To my sweet mother—an unshakeable pillar of support for every soul in her orbit, despite her own grief and longing for the great loves that she has lost.
Never did I imagine on this day, three years ago, that this very room in which we stood as a family of four with our father would go on to become one dedicated to commemorating his life.
It almost feels like watching a film of our lives playing back on a projector screen, tracing just how much has changed so quickly.
An overwhelming wave of nostalgia, blotted with teardrops of pure happiness and piercing sadness, all at once and blurred together.
For some reason, it is easier to write about people once they have passed.
It is easier to raise them to the skies with our words once we already know that they are looking down on us.
It is as if the moment that they cross the great divide—the line beyond this life—all their imperfections melt away and all that is left to speak of are their sweetest and most saintly qualities.
It is as though the traits of one’s humanness are not worthy of the same praise on Earth, as when they are passed on to the safekeeping of their sinless angel in heaven.
But despite the inevitability of loss, why is it that we rarely speak with the same reverence for the imperfect people in our lives, our words waiting for the day they turn into perfect distant angels?
Why do we not bathe them in boundless love while they can still hear it, know it, feel it and believe it—while they are not yet mere memory, but still a body of love that can be palpably embraced?
The novelty of love wears off.
Gratitude is abandoned in the rush of life as a New Age mindfulness buzzword.
And we forget, in its simplest form, the sheer magic of what it means to be human—to touch, to love, to feel, to kiss, to laugh, to hug, to cry, to break, to rebirth, to rebuild, to reconnect.
At my age, my mother lost her father—her best friend. She then lost her husband—her soul mate. A year later, her brother.
Now, she can’t be with her mother in her final fragile years, although all she desperately wants and needs, as we all do in trying times, is to be mothered.
Life seems never to give her a minute to catch up.
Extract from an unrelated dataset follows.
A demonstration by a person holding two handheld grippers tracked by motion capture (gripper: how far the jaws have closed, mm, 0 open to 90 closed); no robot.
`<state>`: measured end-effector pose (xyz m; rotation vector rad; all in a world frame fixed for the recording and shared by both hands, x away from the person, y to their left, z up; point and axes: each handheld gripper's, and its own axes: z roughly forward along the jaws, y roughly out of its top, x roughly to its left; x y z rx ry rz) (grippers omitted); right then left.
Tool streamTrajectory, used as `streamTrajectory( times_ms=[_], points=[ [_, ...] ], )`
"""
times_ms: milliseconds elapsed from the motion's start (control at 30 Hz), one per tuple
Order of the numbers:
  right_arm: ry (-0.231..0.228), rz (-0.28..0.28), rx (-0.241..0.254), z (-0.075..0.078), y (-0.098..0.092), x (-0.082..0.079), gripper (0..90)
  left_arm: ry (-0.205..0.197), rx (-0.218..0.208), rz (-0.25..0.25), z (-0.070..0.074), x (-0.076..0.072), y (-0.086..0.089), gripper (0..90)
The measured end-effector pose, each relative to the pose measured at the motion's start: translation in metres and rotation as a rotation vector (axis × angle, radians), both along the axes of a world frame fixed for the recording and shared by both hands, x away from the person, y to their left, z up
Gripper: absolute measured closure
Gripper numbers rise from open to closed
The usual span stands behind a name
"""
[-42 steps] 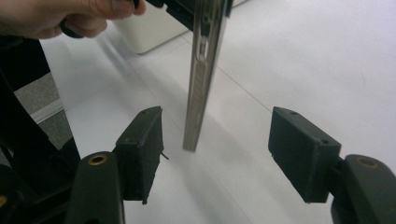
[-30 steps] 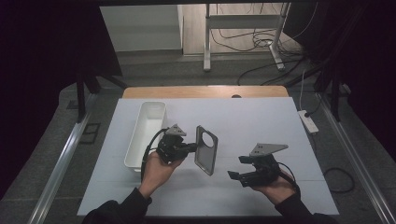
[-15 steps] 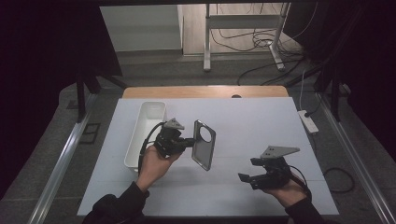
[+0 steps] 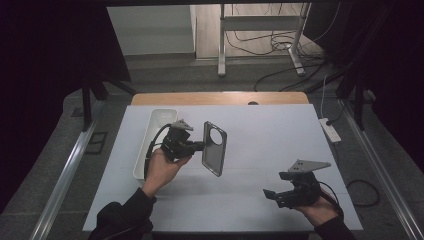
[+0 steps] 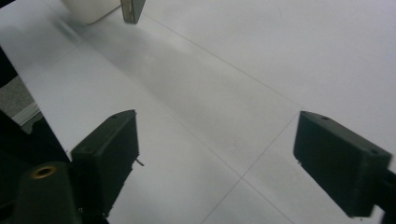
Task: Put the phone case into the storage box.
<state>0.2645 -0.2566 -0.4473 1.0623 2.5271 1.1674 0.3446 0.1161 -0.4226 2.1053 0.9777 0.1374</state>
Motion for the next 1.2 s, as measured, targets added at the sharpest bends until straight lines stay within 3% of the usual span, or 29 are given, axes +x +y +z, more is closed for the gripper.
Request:
streamTrajectory(
  times_ms=[433,1200],
  points=[
    [-0.015,-0.059,-0.002,-0.003,-0.019,-0.006,1.5,-0.013,0.013,0.019,0.015,0.012,0.013,88.7],
    [-0.03,-0.127,-0.005,-0.005,-0.044,-0.017,0.0,-0.033,0.04,0.104,0.031,0.031,0.038,88.7]
  ],
)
I don’t think it gives that to any of us, really.
Time is a tricky thing.
It seems sometimes that before we even grasp a moment to inhale after exhale, the world puts another hill on our path just as we’ve managed to clamber to the summit of the one before.
I suppose that is both the beauty and the sadness of life—that, entirely oblivious to all that is happening around it, it just keeps moving.
And us, along with it.
But still, without a moment to catch her own breath, at the foot of every hill, she dries our eyes long before her own and fills our four walls with laughter, even if it requires the last drop that can be drawn from the wells of her expended energy.
She has mastered the art of shielding us from her sorrow—a beautiful artist.
Almost like paint swirled on a palette before application, the heaviness in her heart is somehow thinned and filtered and lightened before its words reach the canvas of her lips—so that everything she says, everything she does, everything she paints onto the picture of our lives is full of broad strokes of colour, planned and crafted with precision, intention, detail, and love.
She is not just the artist, she is the colour on the canvas itself.
And as harsh as any wind blows, her roots stay fearlessly earthed, so that the leaves that rely on her find the strength not to quiver.
And the reason that we do not quiver is because we know there she will always be, grounded, as part of Mother Earth herself.
Her love transcends this life and her roots will always bring us home.
Mama, you are safety and your love is healing.
Your hugs feel like enveloped comfort and your integrity invites blind trust to be placed into its hands, knowing it will never be betrayed.
You are worth lifetimes of gratitude, and I hope I make better use of the smaller, barely noticeable, mundane moments—the ones that, in the end, ironically, count the most—to show you so.